Lid 2: Er vindt geen aparte vergoeding plaats voor de kosten van betalingsverkeer, omdat die reeds worden geacht begrepen zijn in de maandelijkse bijdrage.

artikel 53

artikel 53

Geen toelichting.

artikel 54

Lid 1: Vergoeding van kosten is mogelijk voor kosten gemaakt vanaf 01-01-2004. Deze regeling is gekomen ter vervanging van de gemeentelijke declaratieregeling die tot en met 31-12-2003 gold.

Lid 3: Ouders betalen een eigen bijdrage per maand afhankelijk van het aantal dagen dat hun kind deelneemt aan het programma.

artikel 55

Lid 2: De kosten van een babyuitzet behoren tot de incidenteel voorkomende algemeen noodzakelijke kosten van het bestaan. Ze kunnen worden voldaan uit een inkomen op bijstandsniveau door te reserveren of door gespreide betaling achteraf. In het algemeen geldt dat de belanghebbende in ieder geval vanaf de vierde maand van de zwangerschap voor deze kosten heeft kunnen reserveren.

In beginsel wordt daarom geen bijstand verstrekt voor deze kosten.
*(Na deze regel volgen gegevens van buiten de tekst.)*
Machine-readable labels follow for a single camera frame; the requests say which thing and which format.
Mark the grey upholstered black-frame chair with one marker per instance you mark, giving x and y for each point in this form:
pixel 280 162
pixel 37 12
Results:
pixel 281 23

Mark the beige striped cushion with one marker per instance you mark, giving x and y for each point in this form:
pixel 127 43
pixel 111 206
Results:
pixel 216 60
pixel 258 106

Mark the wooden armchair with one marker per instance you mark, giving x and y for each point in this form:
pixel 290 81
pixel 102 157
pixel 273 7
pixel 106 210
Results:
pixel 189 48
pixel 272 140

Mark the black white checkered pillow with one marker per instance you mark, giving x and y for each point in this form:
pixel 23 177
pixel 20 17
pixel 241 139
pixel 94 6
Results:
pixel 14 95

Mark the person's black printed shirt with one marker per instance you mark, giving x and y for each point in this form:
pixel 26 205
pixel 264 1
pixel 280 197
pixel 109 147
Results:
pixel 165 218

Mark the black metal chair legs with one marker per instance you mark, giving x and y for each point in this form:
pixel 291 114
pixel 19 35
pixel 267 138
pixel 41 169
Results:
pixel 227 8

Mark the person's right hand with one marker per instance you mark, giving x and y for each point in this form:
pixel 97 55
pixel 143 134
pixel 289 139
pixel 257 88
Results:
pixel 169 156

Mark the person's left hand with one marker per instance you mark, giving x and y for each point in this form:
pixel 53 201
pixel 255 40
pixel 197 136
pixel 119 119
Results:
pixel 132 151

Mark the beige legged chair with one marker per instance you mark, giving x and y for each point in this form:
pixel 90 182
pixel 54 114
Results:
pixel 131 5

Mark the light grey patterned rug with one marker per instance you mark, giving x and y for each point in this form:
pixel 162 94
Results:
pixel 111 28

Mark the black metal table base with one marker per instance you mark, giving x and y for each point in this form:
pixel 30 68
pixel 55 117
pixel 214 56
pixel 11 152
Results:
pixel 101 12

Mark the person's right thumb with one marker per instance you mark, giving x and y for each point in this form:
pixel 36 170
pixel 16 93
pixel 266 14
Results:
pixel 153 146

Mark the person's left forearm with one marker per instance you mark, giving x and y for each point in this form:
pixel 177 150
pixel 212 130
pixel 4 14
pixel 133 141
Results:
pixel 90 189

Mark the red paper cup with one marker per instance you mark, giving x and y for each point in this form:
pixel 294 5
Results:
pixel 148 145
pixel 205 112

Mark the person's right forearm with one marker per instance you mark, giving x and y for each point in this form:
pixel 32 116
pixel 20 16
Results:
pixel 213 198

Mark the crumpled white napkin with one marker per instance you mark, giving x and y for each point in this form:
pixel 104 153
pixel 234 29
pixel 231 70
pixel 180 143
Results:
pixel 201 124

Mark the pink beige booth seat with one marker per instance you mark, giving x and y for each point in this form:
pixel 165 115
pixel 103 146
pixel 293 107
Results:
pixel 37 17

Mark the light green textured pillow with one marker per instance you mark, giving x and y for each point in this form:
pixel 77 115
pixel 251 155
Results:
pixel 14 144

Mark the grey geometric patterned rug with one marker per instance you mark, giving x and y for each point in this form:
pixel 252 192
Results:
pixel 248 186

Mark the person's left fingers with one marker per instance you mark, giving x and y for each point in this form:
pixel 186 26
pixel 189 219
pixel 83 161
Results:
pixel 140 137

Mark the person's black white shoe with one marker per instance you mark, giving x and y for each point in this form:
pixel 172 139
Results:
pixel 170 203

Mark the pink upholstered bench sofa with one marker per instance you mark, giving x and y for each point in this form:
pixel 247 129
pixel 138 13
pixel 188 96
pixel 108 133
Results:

Als de kosten voorzienbaar waren, versterkt dit het argument dat er voor gereserveerd kan worden. Alleen als er sprake is van bijzondere omstandigheden in het individuele geval kan van deze regel worden afgeweken.

Lid 5: Dit om te voorkomen dat de bijstand aan andere zaken wordt besteed of dat het gestorte bedrag een negatief banksaldo aanvult waardoor belanghebbende het niet voor de noodzakelijke kosten kan gebruiken.

artikel 56

Lid 1: Uit een verklaring van de notaris blijkt of aanvrager een erfgenaam is.

Als bij ongehuwd samenwonenden de kosten van de uitvaart niet uit voorliggende voorzieningen (bijvoorbeeld uitvaart-, levens- of ongevallenverzekering) kunnen worden betaald en de erfgenamen financiële medewerking weigeren, kan de langstlevende partner een aanvraag indienen voor bijzondere bijstand. Deze bijstand kan verhaald worden op de eventuele erfgenamen.

Lid 3: In zeer uitzonderlijke gevallen kan individualiserend worden bezien of een eenvoudig grafteken tot de noodzakelijke kosten gerekend kan worden. Daarbij dient uitgegaan te worden van de goedkoopste uitvoering. Afwijking van de vermelde posten (bijv. wel een volgauto) dient ook individualiserend te worden bekeken. Het maximumbedrag mag niet worden overschreden.

artikel 57

Geen toelichting.

artikel 58

Geen toelichting.

artikel 59

Er zijn altijd bijzondere situaties mogelijk, die niet worden gedekt door de onderhavige regeling. Deze zullen in de geest van redelijkheid moeten worden beschouwd. Uitgangspunt bij die beoordeling zullen zijn de overwegingen in het kader van de regeling.

artikel 60

Geen toelichting.

artikel 61

Geen toelichting.

Aldus besloten tijdens de vergadering van burgemeester en wethouders der gemeente Heerlen van 13 januari 2009.